Avis CNC 125-8 - Subsides liés à des frais de recherche et de développement ayant fait l'objet d'une activation ultérieure


Certaines divergences d'interprétation sont apparues quant à la comptabilisation de subsides relatifs à des frais de recherche et de développement activés en clôture d'exercice après avoir été portés initialement en compte de charges.

La Commission s'est déjà prononcée à se sujet dans son avis 138/1 (repris dans le bulletin n° 13 de janvier 1984). Après avoir souligné de manière générale que la comptabilisation des subsides doit être parallèle à la comptabilisation des charges ou des biens auxquels ils se rapportent, la Commission avait à cette occasion retenu comme principe que «lorsque les frais de recherche et de développement pris en charge par le compte de résultats ont fait l'objet de subsides, leur inscription - en tout ou en partie - à l'actif, dans les conditions prévues à l'article 25 de l'arrêté royal du 8 octobre 1976 doit s'entendre au maximum à concurrence de leur montant net, c'est-à-dire déduction faite des subsides enregistrés en compte de résultats. C'est également par référence à ce montant net que l'estimation prudente de la valeur d'utilisation ou du rendement futur de ces immobilisations doit être opérée».

Différents travaux entrepris au niveau européen et international ont toutefois mis en évidence l'intérêt d'activer les frais de recherche et de développement à concurrence du montant «brut», de reprendre au passif les subsides obtenus à cette occasion et d'imputer progressivement ces subsides au compte de résultats, de manière analogue à celle adoptée pour le traitement comptable des subsides en capital.

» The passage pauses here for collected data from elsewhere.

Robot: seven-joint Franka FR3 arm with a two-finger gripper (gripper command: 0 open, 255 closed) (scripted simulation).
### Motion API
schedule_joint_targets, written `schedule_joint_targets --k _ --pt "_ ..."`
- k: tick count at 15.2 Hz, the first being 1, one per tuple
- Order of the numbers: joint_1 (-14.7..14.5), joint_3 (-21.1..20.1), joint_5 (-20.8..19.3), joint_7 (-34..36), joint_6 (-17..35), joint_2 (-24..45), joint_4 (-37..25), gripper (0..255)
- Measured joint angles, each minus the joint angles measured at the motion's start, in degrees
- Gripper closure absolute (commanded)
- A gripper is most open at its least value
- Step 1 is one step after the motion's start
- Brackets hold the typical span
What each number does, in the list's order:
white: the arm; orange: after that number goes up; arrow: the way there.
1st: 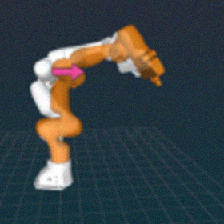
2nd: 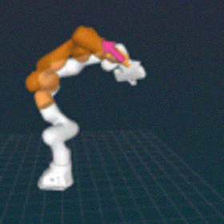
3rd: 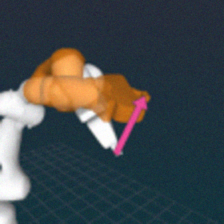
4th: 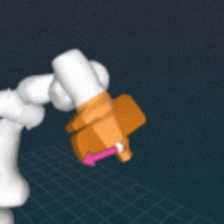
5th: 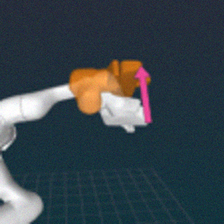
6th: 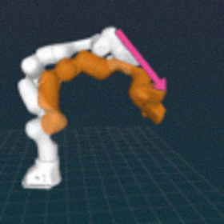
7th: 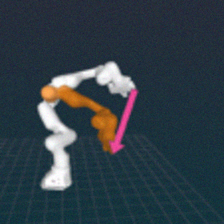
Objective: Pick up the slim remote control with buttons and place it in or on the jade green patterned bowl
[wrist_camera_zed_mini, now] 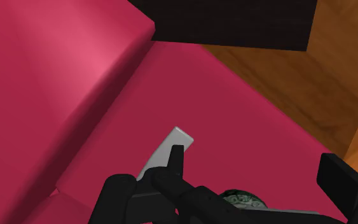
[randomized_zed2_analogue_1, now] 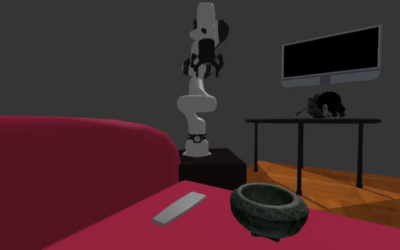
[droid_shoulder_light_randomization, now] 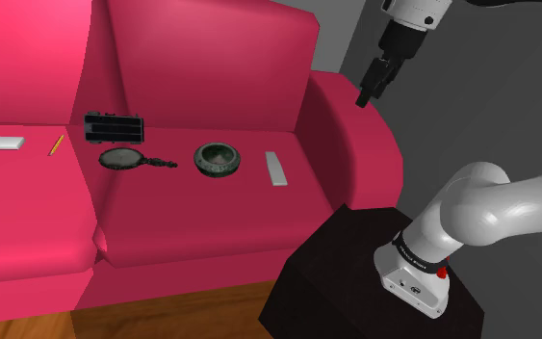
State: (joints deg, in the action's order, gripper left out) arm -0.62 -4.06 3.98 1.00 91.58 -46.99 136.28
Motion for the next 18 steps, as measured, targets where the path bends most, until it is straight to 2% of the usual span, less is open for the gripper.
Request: schedule_joint_targets --k 2,5,12,18 --pt "0.13 -0.19 0.09 0.38 0.92 0.53 0.45 0" --pt "0.98 -0.64 0.19 1.91 5.27 2.73 2.74 0" --pt "3.36 -2.25 0.34 6.48 19.88 13.2 7.24 0" --pt "5.61 -3.34 -0.4 10.8 31.52 25.09 7.27 0"
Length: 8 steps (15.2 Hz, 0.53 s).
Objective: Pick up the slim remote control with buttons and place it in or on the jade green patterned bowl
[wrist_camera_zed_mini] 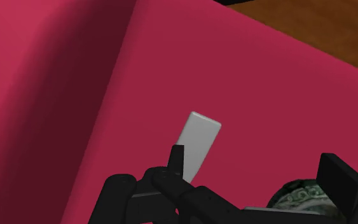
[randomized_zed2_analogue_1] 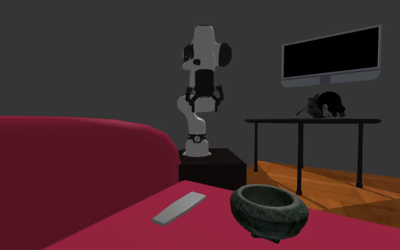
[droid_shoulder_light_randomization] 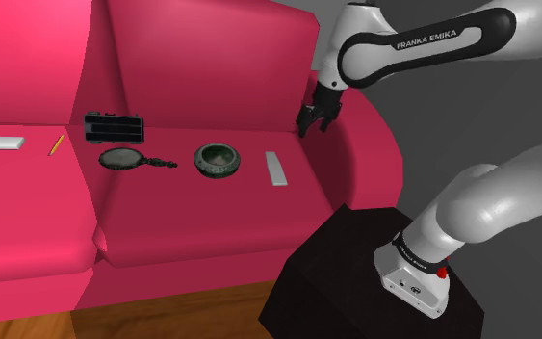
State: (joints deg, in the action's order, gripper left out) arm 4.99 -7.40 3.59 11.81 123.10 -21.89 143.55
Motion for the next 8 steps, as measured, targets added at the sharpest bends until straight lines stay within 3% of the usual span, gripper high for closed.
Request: schedule_joint_targets --k 8 --pt "2.71 -0.37 -2.73 6.59 13.37 17.23 -3.39 0"
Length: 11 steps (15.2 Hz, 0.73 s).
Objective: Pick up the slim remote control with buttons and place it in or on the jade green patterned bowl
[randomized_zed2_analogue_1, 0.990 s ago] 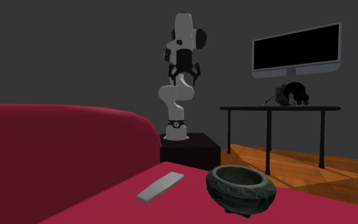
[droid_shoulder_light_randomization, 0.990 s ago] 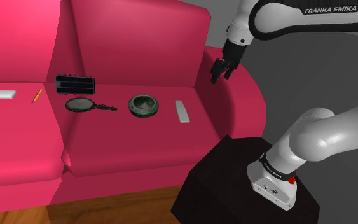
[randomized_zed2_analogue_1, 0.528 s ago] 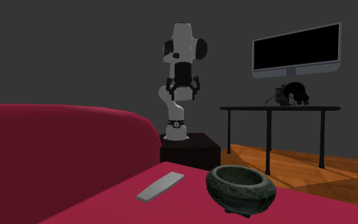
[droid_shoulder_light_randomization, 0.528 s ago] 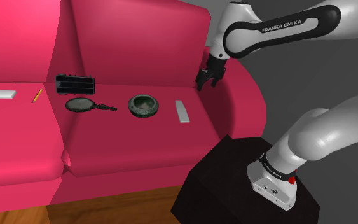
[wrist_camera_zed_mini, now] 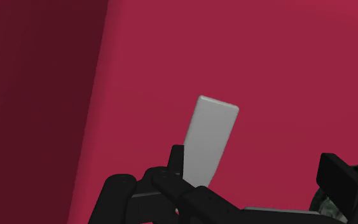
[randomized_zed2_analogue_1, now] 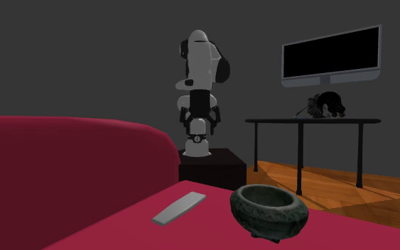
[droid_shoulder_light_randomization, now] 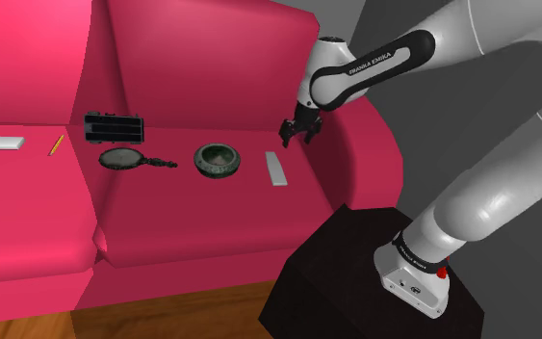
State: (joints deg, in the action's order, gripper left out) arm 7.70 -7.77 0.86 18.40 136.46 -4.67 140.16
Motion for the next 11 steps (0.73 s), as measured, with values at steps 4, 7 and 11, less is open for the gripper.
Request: schedule_joint_targets --k 4,7,11 --pt "0.95 0.81 -2.06 3.37 4.7 9.53 -4.52 0" --pt "0.96 1.63 -3.43 6.25 8.16 16.47 -7.8 0" --pt "1.0 3.24 -4.55 9.06 11.84 25.21 -12.63 0"
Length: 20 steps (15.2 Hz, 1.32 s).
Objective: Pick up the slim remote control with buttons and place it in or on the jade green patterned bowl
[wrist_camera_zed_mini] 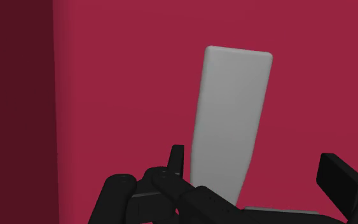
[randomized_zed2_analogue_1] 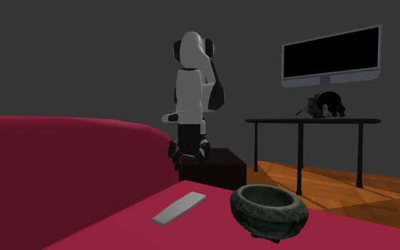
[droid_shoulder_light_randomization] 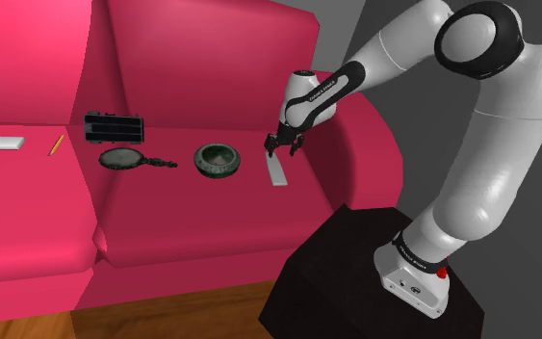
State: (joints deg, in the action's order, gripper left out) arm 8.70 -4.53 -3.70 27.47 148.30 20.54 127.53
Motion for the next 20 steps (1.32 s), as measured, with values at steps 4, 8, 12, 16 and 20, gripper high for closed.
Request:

L'usage généralisé de ce type de présentation sous la «forme brute» permet en effet de mieux respecter le principe de non-compensation des charges et des produits, d'établir plus clairement la distinction entre sources et utilisations de fonds et d'améliorer la comparabilité des comptes statutaires et consolidés (dans le cadre de ses travaux en matière de comptabilisation des subventions publiques, le Forum européen de la comptabilité était d'ailleurs arrivé aux mêmes conclusions, en marquant sa préférence pour la méthode «brute»).

On peut par ailleurs se demander s'il est justifié d'opérer une distinction de traitement comptable entre des subsides similaires se rapportant à des frais de recherche et de développement de nature identique et ce sur la seule base de considérations relatives au caractère immédiat ou reporté en fin d'exercice de l'activation de ces frais de recherche et de développement.

Il convient enfin de souligner que, depuis l'entrée en vigueur de l'arrêté royal du 30 décembre 1991 modifiant l'arrêté royal du 8 octobre 1976 et si l'on s'en tenait à l'avis 138/1 de la Commission, seuls les subsides afférents à des frais directement portés à l'actif feraient l'objet de la ventilation entre les postes «Subsides en capital» et «Impôts différés afférents à des subsides en capital» (telle qu'elle est prévue par l'article 35 de l'arrêté royal du 8 octobre 1976 introduit par l'article 6 de l'arrêté royal du 30 décembre 1991).

La Commission est par conséquent d'avis que les montants à prendre en considération pour la comptabilisation des frais de recherche et de développement (activés conformément à la réglementation comptable belge) et des subsides en capital y afférents ne peuvent être affectés par le caractère immédiat ou reporté en fin d'exercice de l'activation de tels frais.

Dans la ligne de ce qui précède il s'indique de modifier comme suit le paragraphe précité de l'avis n° 138/1 : «lorsque les frais de recherche et de développement pris en charge par le compte de résultats ont fait l'objet de subsides, leur inscription - en tout ou en partie - à l'actif dans les conditions prévues à l'article 25 de l'arrêté royal du 8 octobre 1976, doit s'entendre à concurrence de leur montant brut. La comptabilisation au passif des subsides en capital s'y rapportant et des (éventuels) impôts différés y afférents devra également tenir compte de la proportion des frais activés (1). Le mode d'imputation au compte de résultats du subside en capital sera par ailleurs parallèle au rythme de prise en charge des frais de recherche et de développement».

Note

(1) Le montant à prendre en compte pour la comptabilisation au passif du subside devra en effet être apprécié suivant le mode d'activation - partiel ou total - des frais de recherche et de développement auxquels se rapporte le subside.